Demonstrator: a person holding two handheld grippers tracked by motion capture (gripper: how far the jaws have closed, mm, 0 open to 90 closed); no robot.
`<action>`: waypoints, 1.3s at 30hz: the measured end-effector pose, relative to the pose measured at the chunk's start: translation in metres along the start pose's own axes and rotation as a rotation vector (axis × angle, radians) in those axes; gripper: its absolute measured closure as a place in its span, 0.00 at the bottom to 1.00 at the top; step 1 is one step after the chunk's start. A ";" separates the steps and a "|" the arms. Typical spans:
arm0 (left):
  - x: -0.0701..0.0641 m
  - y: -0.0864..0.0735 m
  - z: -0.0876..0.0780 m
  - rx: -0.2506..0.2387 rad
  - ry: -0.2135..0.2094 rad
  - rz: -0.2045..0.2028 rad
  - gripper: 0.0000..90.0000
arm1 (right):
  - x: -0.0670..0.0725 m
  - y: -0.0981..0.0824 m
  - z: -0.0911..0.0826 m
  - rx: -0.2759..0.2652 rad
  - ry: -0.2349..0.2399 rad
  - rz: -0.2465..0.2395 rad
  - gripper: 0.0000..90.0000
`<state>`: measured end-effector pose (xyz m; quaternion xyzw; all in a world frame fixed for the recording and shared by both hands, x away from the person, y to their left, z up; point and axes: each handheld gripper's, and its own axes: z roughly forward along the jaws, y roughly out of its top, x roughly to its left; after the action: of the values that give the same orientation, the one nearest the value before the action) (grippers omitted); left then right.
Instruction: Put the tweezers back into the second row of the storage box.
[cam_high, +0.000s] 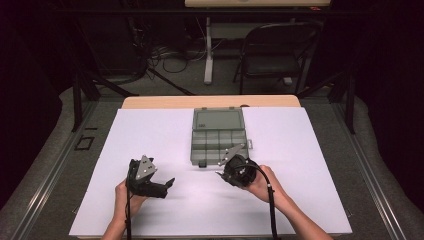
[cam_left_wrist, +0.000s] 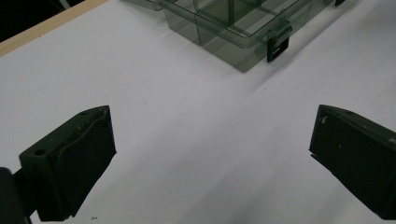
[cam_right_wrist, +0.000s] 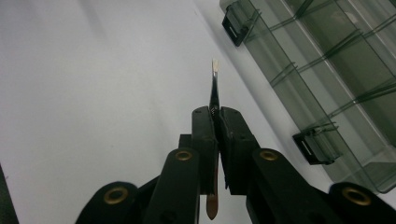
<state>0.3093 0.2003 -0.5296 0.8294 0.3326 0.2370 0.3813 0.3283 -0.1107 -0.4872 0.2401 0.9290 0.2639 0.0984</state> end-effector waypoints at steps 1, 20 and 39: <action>0.000 0.000 -0.001 0.000 0.001 -0.002 0.00 | -0.001 0.000 -0.001 -0.002 -0.002 0.002 0.95; -0.001 0.000 0.001 0.000 -0.003 0.000 0.00 | -0.023 0.008 -0.005 -0.015 -0.025 -0.013 0.95; -0.001 0.001 0.000 -0.003 -0.001 0.004 0.00 | -0.038 0.022 -0.010 -0.001 -0.059 -0.060 0.95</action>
<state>0.3087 0.1990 -0.5292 0.8296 0.3305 0.2379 0.3820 0.3667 -0.1173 -0.4644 0.2199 0.9324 0.2539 0.1337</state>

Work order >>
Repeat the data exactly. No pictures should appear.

The answer >>
Demonstrator: a person holding two handheld grippers tracked by motion capture (gripper: how far the jaws have closed, mm, 0 open to 90 closed); no robot.
`<action>`: waypoints, 1.3s at 30hz: the measured end-effector pose, relative to the pose measured at the chunk's start: translation in metres along the start pose's own axes and rotation as a rotation vector (axis × angle, radians) in those axes; gripper: its absolute measured closure as a place in its span, 0.00 at the bottom to 1.00 at the top; step 1 is one step after the chunk's start. A ";" separates the steps and a "|" the arms. Typical spans:
arm0 (left):
  - x: -0.0701..0.0641 m
  - y: -0.0864..0.0735 m
  - z: -0.0876..0.0780 m
  - rx: -0.2506..0.2387 rad
  - ry: -0.2135..0.2094 rad
  - rz: -0.2045..0.2028 rad
  - gripper: 0.0000..90.0000
arm1 (right):
  - x: -0.0670..0.0725 m
  - y: -0.0981..0.0824 m
  - z: -0.0911..0.0826 m
  - rx: -0.2759..0.2652 rad
  - ry: -0.2349..0.2399 rad
  - rz: -0.2465..0.2395 rad
  - gripper: 0.0000..90.0000
`<state>`: measured end-effector pose (xyz m; quaternion xyzw; all in a world frame fixed for the recording and shared by both hands, x away from the person, y to their left, z up; point and axes: each handheld gripper's, and its own axes: z roughly forward along the jaws, y roughly out of its top, x roughly to its left; after the action: of the values that give the same orientation, the one nearest the value before the action) (grippers omitted); left then right.
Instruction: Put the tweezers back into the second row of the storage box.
[cam_high, +0.000s] 
[cam_left_wrist, +0.000s] 
[cam_right_wrist, +0.000s] 
<state>0.3093 0.2003 -0.5296 0.8294 0.3326 0.2370 0.3813 0.3283 -0.1107 -0.4872 0.2401 0.9290 0.2639 0.0984</state> end-effector waypoints at steps 1, 20 and 39: <action>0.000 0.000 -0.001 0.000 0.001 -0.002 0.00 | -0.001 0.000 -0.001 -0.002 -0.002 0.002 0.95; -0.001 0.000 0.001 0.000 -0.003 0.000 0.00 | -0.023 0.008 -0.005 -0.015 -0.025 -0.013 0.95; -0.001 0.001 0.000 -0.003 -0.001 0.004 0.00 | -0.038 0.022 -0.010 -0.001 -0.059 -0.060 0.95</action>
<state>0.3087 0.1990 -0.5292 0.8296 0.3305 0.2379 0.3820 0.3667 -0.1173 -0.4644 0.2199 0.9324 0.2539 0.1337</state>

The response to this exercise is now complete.